Я была в приятном шоке. Это одеяние было во много раз лучше того, что ушло на тряпки во время нашего пути с Минхо в орден Змеи. В игре дополнительный наряд тоже был таким? Я не могла вспомнить. Тогда он был для меня незначим. Подарил – и хорошо. Я была одержима сюжетом. Но сейчас эта маленькая внимательность тронула меня до глубины души. Я в очередной раз прониклась чувством трепетной благодарности к Минхо и ещё к этой доброй женщине, которая, наверняка, провела ни один день, вышивая такой наряд. Не знаю, что ей наговорили Минхо и Суюн, вряд ли они предполагали, что она сделает нечто такое сногсшибательное. Я низко поклонилась. Мне было жаль идти в этом ханбоке через лес, но госпожа Минён заверила, что он из хорошего материала, который просто так не порвётся и не запачкается, и что самое приятное сердцу – это видеть, как твой труд пригождается человеку. Я не посмела снять ханбок и пошла прямо в нём собирать с Хани полынь. Это была такая трава с узкими листочками и жёлтыми бусинками-цветочками. Буду теперь знать! Хани радовалась каждому красивому цветку. Она разбиралась в травах гораздо лучше меня.
– Этот можно заваривать для спокойствия. А этот лечит от мигрени. А этот бесполезный сорняк, но такой красивый!
Она насобирала каждой из нас по букетику, да так, что даже волосы украсили цветками. В конце концов, на праздник можно. Мы вернулись в деревню ближе к вечеру, хотя солнце ещё не садилось. Тут в самом деле у мужчин было своё веселье. Сейчас на улицах было оживлённо. Мужчины о чём-то спорили, смеялись. В общем, были навеселе, и поди разбери, из-за алкоголя или просто от праздника. Из разговоров я уловила, что многие из них сегодня мерились силами. Кто-то состязался в остроумии и стихосложении. Мы встретили Минхёка, получившего в качестве приза быка. Вау! Куда он его теперь денет?
– Не знаю. Минхо забрать не захотел. Куда мне эту животину пристроить? – пожаловался парень. – Может, Бо Нгаи заберёт? Хотя ему некогда. О! Отведу пока к госпоже Минён, а потом придумаю. А вы как?

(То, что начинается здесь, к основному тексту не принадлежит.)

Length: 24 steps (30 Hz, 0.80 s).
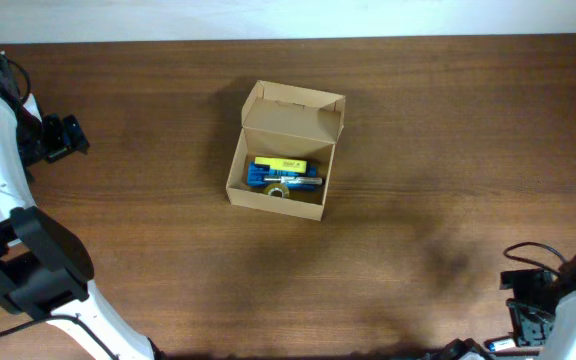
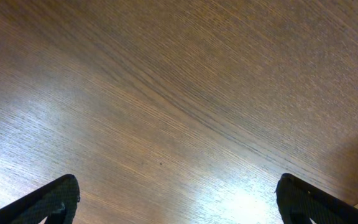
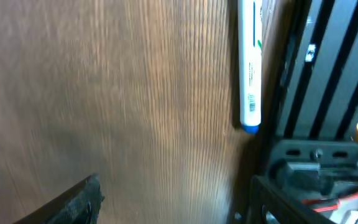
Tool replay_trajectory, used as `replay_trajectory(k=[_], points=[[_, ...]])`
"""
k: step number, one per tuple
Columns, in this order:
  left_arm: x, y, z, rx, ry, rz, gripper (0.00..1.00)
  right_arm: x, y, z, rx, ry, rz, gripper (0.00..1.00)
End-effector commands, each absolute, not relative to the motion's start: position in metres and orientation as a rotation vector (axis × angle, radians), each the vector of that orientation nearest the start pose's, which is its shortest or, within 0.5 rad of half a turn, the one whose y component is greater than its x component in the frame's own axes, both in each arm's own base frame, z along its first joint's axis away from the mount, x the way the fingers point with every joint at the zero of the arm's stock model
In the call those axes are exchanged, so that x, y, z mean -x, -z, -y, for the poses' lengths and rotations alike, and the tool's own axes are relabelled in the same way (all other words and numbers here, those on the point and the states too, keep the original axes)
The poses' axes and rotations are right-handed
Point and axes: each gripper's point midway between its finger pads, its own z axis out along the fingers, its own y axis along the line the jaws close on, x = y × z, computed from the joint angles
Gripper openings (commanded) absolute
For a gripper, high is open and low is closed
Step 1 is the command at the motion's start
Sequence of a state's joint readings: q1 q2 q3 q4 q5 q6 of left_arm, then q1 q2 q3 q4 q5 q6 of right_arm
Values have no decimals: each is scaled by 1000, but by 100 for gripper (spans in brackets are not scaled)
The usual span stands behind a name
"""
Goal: Pack container
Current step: 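Move the right gripper to the blue marker at lower right and grasp it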
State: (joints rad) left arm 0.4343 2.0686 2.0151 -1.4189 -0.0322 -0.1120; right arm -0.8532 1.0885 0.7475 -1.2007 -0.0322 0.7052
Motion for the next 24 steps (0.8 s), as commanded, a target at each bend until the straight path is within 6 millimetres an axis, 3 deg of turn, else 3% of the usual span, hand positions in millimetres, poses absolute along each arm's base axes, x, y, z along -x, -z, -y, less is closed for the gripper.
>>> replay_trajectory(k=[1,10,17,24], points=[[-375,-149,-182,810,-59,-2934,100,-103,-66,120,-2211,-81,-2243,76],[-375,-149,-182,810,-59,-2934,100,-90,-41,152,-2209,-94,-2291,75],[-375,-149,-182,810,-59,-2934,100,-66,-39,174,-2208,43,-2293,75],[-375,-149,-182,810,-59,-2934,100,-68,-38,182,-2197,44,-2259,71]])
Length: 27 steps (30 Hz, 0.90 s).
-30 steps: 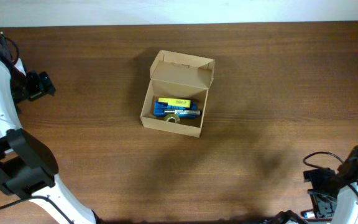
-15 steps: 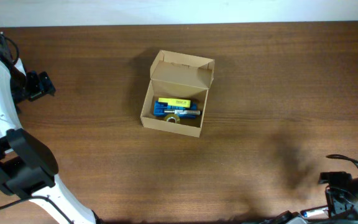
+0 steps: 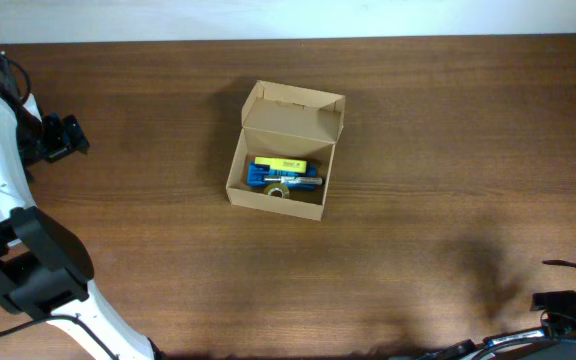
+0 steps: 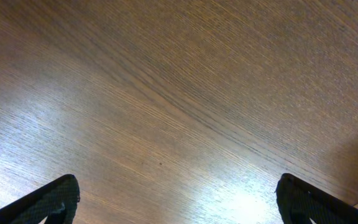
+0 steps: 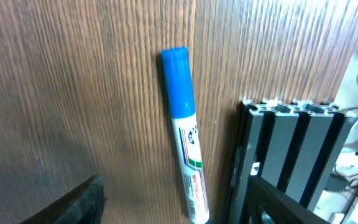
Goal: Pack container
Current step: 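Move the right gripper to the blue marker at lower right and grasp it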
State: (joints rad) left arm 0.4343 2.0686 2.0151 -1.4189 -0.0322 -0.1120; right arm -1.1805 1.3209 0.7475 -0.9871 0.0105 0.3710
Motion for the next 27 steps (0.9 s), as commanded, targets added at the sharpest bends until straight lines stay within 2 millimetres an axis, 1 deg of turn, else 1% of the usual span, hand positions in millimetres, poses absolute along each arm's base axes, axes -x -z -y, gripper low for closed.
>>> replay_trajectory(k=[1,5,9,20,26,27], points=[[-375,-149,-182,810,-59,-2934,100,-69,-37,183,-2196,39,-2257,71],[-375,-149,-182,810,-59,-2934,100,-68,-29,181,-2237,15,-2264,70],[-375,-149,-182,810,-59,-2934,100,-78,-20,182,-2256,-64,-2240,70],[-375,-149,-182,810,-59,-2934,100,-82,2,193,-2304,-71,-2210,70],[-375,-149,-182,810,-59,-2934,100,-85,11,202,-2292,-48,-2202,59],[-375,-149,-182,810,-59,-2934,100,-85,12,204,-2289,-46,-2202,55]])
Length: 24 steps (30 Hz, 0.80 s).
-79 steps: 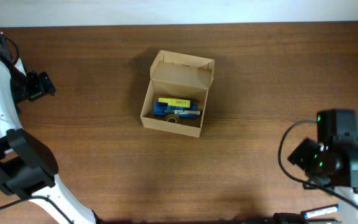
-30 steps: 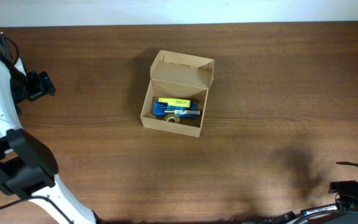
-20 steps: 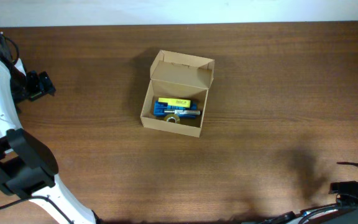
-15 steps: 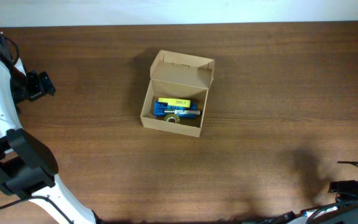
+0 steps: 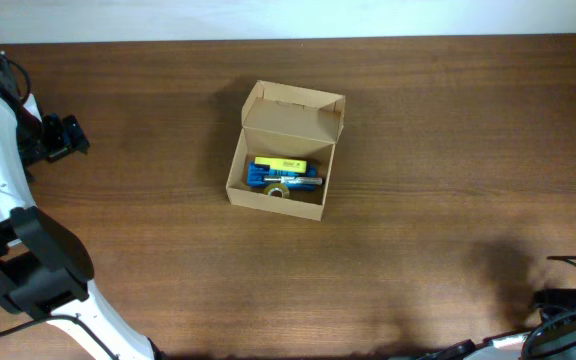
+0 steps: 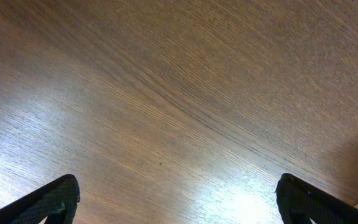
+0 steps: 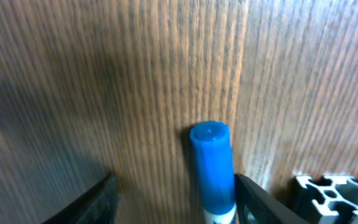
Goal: Pack container
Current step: 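Move the right gripper to the blue marker at lower right and grasp it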
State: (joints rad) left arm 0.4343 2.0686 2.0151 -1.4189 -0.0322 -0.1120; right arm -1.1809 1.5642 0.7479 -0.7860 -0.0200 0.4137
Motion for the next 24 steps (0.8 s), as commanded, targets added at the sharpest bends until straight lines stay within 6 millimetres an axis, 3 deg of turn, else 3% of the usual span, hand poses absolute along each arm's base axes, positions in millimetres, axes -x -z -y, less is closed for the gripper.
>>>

Поговорив с Минхёком, который дальше собирался продолжить гуляния, Хани увязалась за ним на некий обряд, чтобы «брать в жёны дерево» (вроде как это на символическом уровне, чтобы осенью оно принесло много плодов), а я пошла к Бо Нгаи, захватив парочку оставшихся у Хани тех самых зелёных суричхитток (вкусно же было!). С меня на сегодня было достаточно. Тем более, что живот как-то тянуло. Но стоило мне зайти за ограду, как на краю дома я заметила Минхо. Что он тут делает? Увидев меня издали, сульса поднялся с кидан и пошёл мне навстречу. Мы не виделись несколько дней, и я считала, он злится на меня, оттого было неловко.
– Сегодня ты выглядишь лучше.
Хах, нет, ну надо же ему бесить меня с первых слов! Сегодня? Ты ж в последний раз меня несколько дней назад видел! И что значит «лучше»? Я не выглядела плохо никогда! А сегодня я вообще в великолепном ханбоке, сшитом госпожой Минён!
– Ты должен был сказать, что сегодня я выгляжу очень хорошо.